● Try it
Once the images are removed, repeat all of the entries exactly.

Stored items
:::::
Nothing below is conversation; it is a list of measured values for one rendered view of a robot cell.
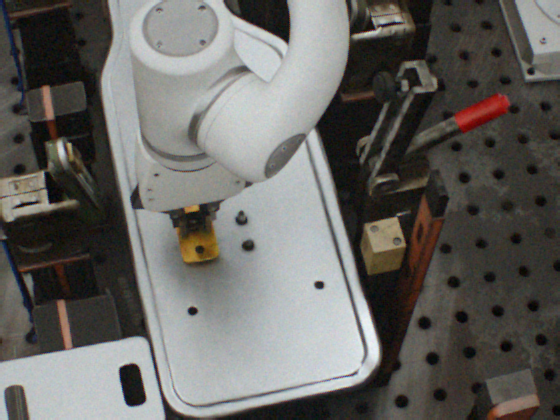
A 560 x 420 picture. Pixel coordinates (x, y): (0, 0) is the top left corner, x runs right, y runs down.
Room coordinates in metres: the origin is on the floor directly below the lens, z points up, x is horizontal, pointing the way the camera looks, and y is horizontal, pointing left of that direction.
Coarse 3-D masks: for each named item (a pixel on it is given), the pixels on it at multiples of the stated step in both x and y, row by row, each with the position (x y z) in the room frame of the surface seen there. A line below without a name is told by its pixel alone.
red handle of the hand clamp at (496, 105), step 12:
:::::
● Written answer
Nothing below is conversation; it is a list of measured values for one rendered view of a robot cell.
A 560 x 420 picture. Pixel coordinates (x, y): (0, 0) is the top left corner, x runs right, y runs down.
Room coordinates in metres: the origin is on the floor directly below the lens, z points up, x is horizontal, pointing the way the camera looks, and y is horizontal, pointing left of that direction.
Coarse 3-D masks: for each named item (a pixel on it is given), the pixels on it at multiples of the stated step in both x and y, row by row, each with the position (x y z) in the room frame of the surface seen there. A line below without a name is told by its pixel alone.
red handle of the hand clamp at (496, 105), step 12:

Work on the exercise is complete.